> [Task to complete] What you return should be the complete listing, unchanged, with no pictures in it.

[[ Provided material, beginning ]]

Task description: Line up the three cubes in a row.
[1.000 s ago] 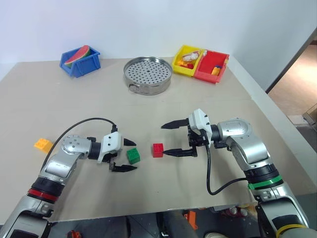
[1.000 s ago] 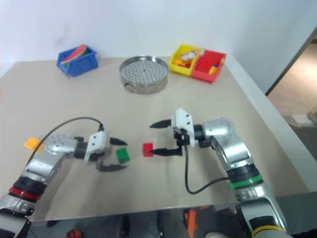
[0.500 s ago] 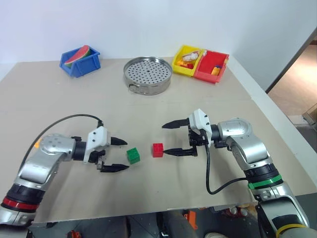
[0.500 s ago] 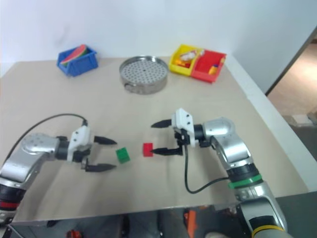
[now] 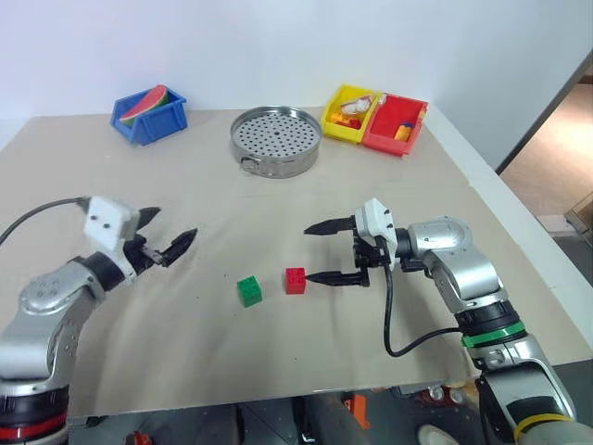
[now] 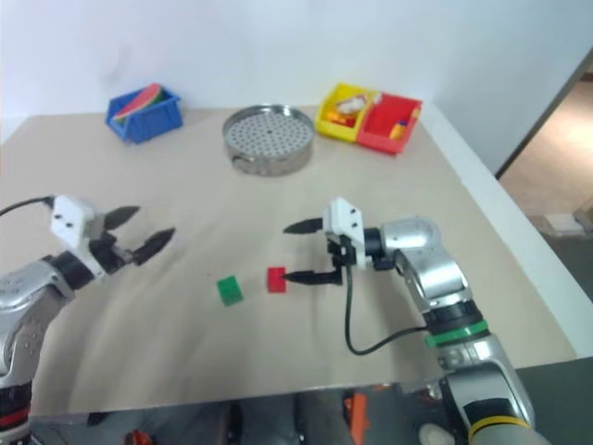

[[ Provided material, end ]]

> [Exercise answer]
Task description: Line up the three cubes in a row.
[1.000 s ago] 
[1.000 s ago] 
[0.500 s ago] 
[0.500 s ago] 
[now] 
[now] 

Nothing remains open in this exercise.